Insecure and really really dead on the inside

I lost all my friends over year ago because I was feeling insecure. At first it was because other kids were making fun of me like a friend would casually roast someone, but they never spoke to me so it hurt in a way that I didn’t know how to handle, eventually it escalated to the point my grades dropped and I dreaded school, but my friends just laughed along. I kept feeling insecure, then one who caused a bunch of drama multiple times one sent me this:

I stopped asking for advice or comfort and stopped myself before I mentioned anything that had to do with myself or my feelings, which was difficult because that’s when I needed them most. The one who called me “whining” was the only one I felt safe sharing my emotions with, the one that “just doesn’t care,” I had a crush on, and “her best friend” was my best friend since preschool.

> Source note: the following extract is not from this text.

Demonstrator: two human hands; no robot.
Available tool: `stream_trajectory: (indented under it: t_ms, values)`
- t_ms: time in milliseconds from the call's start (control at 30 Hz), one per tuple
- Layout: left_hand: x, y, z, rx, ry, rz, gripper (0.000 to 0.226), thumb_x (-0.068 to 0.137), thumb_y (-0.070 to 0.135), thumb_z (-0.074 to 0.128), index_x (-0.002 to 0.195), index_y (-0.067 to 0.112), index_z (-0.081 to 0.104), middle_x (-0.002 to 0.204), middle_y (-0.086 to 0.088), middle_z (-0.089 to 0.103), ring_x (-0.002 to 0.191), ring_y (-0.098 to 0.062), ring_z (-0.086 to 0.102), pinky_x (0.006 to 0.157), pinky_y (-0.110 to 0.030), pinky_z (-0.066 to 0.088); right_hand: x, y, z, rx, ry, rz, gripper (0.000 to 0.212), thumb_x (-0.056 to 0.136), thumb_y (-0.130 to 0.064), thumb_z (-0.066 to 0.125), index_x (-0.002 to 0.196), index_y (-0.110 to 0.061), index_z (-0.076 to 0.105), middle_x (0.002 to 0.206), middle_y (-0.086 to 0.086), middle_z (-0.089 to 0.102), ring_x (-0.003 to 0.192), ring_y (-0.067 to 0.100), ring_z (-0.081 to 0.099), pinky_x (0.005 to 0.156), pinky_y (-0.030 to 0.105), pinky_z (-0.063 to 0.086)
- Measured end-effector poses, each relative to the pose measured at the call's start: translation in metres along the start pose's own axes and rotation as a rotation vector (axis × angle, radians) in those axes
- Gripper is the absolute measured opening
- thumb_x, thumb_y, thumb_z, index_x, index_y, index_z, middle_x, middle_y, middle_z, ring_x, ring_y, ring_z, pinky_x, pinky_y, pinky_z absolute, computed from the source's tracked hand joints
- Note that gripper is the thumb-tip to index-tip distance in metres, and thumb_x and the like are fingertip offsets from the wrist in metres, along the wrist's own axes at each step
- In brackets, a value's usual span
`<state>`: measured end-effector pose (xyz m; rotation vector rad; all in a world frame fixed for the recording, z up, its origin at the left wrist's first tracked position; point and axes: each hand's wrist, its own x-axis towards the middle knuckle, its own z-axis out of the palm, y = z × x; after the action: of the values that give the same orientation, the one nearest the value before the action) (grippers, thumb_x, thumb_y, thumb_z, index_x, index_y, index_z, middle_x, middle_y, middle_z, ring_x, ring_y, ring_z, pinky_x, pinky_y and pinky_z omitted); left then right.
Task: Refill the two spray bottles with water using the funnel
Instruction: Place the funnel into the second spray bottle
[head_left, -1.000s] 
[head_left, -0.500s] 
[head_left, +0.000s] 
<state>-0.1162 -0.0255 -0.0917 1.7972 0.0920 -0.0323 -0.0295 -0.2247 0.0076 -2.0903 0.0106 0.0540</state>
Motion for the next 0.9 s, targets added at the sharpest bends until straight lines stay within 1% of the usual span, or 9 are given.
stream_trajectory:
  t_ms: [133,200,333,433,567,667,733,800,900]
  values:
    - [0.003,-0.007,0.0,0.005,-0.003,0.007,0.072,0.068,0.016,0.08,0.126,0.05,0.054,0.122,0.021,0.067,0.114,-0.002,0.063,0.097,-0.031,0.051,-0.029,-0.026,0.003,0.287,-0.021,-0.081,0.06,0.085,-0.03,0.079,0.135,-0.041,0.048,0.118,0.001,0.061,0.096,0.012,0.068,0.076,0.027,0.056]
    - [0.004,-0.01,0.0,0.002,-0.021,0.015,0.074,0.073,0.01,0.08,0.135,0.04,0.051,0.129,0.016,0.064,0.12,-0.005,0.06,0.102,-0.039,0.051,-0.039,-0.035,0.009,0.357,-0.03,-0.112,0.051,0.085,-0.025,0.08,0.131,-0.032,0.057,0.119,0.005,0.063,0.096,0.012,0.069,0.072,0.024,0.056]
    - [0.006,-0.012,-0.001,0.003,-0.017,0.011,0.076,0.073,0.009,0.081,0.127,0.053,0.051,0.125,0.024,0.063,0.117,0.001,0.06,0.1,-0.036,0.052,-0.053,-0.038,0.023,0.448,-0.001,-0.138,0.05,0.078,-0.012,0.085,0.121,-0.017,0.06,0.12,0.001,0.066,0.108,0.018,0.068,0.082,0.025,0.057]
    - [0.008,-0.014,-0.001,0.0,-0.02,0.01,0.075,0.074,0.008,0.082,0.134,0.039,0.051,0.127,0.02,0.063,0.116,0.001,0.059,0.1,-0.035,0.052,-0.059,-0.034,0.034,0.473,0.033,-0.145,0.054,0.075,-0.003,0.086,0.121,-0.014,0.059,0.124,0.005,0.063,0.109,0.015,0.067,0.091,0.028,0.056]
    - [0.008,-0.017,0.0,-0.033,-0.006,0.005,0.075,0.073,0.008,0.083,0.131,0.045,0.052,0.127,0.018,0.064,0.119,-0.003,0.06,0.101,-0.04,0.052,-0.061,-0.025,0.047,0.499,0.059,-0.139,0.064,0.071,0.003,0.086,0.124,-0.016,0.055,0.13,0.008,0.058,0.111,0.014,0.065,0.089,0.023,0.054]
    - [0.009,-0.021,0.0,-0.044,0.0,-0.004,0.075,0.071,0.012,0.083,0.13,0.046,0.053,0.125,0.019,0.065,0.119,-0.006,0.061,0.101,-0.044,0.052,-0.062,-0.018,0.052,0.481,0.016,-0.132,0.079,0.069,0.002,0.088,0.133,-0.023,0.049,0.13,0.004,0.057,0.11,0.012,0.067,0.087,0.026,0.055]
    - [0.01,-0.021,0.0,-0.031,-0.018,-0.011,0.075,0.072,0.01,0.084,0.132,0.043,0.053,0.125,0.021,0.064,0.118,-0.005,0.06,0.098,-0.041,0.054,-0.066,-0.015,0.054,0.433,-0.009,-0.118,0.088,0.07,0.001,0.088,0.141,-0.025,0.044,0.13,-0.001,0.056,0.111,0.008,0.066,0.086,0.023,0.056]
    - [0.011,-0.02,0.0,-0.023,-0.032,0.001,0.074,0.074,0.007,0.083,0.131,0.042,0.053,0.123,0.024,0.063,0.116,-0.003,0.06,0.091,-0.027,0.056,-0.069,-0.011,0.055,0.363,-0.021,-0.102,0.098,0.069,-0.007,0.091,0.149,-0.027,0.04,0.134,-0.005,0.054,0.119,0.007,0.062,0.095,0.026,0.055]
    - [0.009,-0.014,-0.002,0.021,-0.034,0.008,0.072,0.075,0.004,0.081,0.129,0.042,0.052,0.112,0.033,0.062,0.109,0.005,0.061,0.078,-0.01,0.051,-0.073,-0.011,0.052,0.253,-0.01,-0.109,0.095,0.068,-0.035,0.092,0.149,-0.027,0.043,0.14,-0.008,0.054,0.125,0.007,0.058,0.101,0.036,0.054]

We even had a ten-letter version of BFF. I still have it stuck in my head that opening up will literally kill me and/or my friendships. I have new friends now, and a boyfriend, who I’m especially scared to open to. I know I’m being unreasonable, and that I shouldn’t want to hide, but the voices just won’t go away. I hear everyone I care about screaming at me like I’m a murderer in my head at random points in the day, mostly when I’m happy. I don’t know what to do at this point. I just want to stop it. I want to be happy without consequence. I don’t know what to do, and getting help or even a diagnosis is impossible at this point. If you have any advice, I’d love to hear it.